Version v1.0 features :

  • Monitors Grid Status, Active Threads,  Available Memory, Uptime etc

  • Peer Components Status

  • Adapter Status on all peers

  • Send Email Notification

  • Silent mode where all the result of the script get logged in log file.

 

Version v2.0 features: (version 2 has optimized code as from BAO/TSO 8.x peer components status are available through API and web scraping in not required to collect the same)

  • Monitor Repository

  • Monitors Grid Status, Active Threads,  Available Memory, Uptime etc

  • Peer Components Status

  • Adapter Status on all peers

  • Send Email Notification

  • Silent mode where all the result of the script get logged in log file.

 

Enhancement in development:

  • Create Incident ticket in ITSM tool to report the issue.
  • Basic Remediation to fix identified problem

 

Version v2.1

  • Password Encryption in Config.xml file
  • Password encryption tool

 

Steps to configure the script. (Note: Ensure script or executable and Config.xml file are kept in same folder)

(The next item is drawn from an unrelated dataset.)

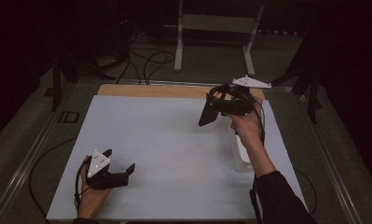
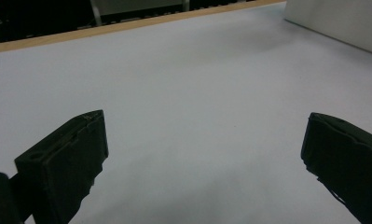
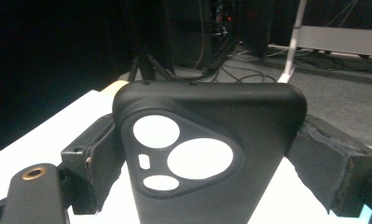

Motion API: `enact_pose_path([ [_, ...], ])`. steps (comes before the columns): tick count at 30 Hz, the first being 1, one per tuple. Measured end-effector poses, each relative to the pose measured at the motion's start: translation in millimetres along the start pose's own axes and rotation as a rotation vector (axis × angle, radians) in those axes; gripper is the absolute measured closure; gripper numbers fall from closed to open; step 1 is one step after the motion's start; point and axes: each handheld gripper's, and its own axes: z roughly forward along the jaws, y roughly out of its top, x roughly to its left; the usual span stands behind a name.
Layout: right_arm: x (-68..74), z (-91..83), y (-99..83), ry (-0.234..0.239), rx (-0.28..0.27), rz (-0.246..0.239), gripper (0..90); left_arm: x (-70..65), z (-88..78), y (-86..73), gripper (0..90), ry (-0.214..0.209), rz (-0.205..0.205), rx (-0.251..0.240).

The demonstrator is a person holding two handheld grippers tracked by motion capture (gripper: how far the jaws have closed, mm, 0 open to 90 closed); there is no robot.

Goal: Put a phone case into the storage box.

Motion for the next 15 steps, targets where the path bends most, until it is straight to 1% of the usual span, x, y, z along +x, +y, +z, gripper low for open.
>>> enact_pose_path([
  [4, -4.1, 1.0, 2.7, -0.019, -0.001, -0.002, 14.6, -0.1, -0.2, 0.0, 1.1, -0.001, -0.001, 0.001],
  [11, -13.7, 3.2, 4.3, -0.055, 0.001, 0.016, 14.6, 0.1, -0.4, 0.0, 1.1, -0.001, -0.003, 0.0],
  [15, -17.8, 3.9, 5.2, -0.067, 0.005, 0.025, 14.6, 0.3, -0.4, -0.1, 1.1, -0.001, -0.004, 0.0],
])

1. Getting the Grid ID for your Grid Manager, login to the Grid Manager and go to Manage>Grids>Select your Grid Name and click on pencil sign for edit. copy the ID  and Grid Name as show below and past it in "Config.xml"

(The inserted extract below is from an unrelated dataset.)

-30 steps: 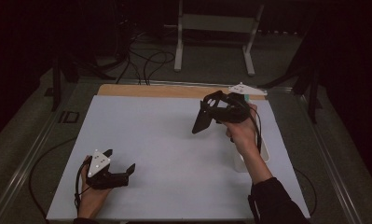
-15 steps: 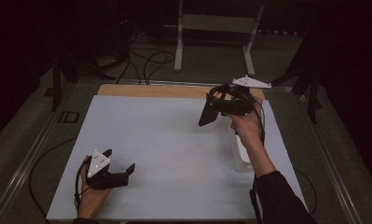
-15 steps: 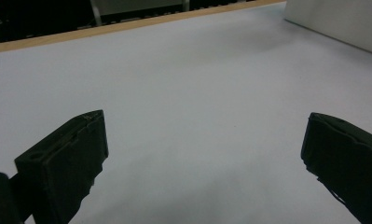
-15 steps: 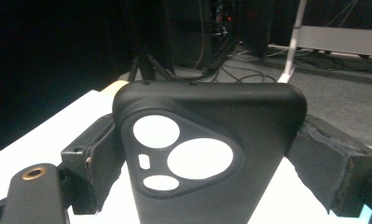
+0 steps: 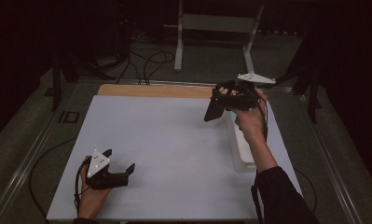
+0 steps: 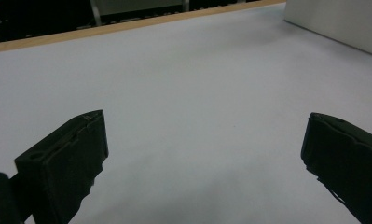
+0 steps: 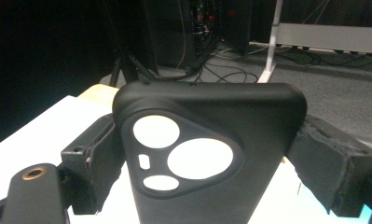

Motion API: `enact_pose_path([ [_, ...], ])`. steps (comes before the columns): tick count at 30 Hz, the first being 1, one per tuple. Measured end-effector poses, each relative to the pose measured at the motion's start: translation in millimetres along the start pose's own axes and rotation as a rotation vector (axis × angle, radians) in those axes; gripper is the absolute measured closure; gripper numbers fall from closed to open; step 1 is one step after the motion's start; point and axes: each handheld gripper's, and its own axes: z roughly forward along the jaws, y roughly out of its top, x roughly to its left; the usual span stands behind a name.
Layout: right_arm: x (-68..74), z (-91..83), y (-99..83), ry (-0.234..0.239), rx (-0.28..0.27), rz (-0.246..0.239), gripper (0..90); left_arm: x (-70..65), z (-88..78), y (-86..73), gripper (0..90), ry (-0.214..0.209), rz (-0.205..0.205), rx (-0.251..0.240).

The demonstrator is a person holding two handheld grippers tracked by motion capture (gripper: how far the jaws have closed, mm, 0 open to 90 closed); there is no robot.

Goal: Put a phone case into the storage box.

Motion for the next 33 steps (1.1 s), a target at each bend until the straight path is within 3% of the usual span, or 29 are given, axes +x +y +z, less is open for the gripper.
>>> enact_pose_path([
  [33, -38.8, -13.7, 10.6, -0.143, -0.018, 0.041, 14.6, -1.3, 0.4, -0.1, 1.1, 0.001, 0.001, 0.001],
])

2. Provide your CDP server IP/FQDN and port details along with BAO/TSO admin account in the "Config.xml", also in "schedule-interval" provide the time interval in secs for script to check Grid Status, default is set to 90 sec however I would recommend to use at least 300+ sec (i.e. 5 mins + ) as "schedule-interval".

3. If you have only one Peer (i.e CDP) set "monitor-peers" to "False", else to monitor additional peers like HACDP, AP's and LAP's set it to "True" and provide peer details as show below in the respective peer tag.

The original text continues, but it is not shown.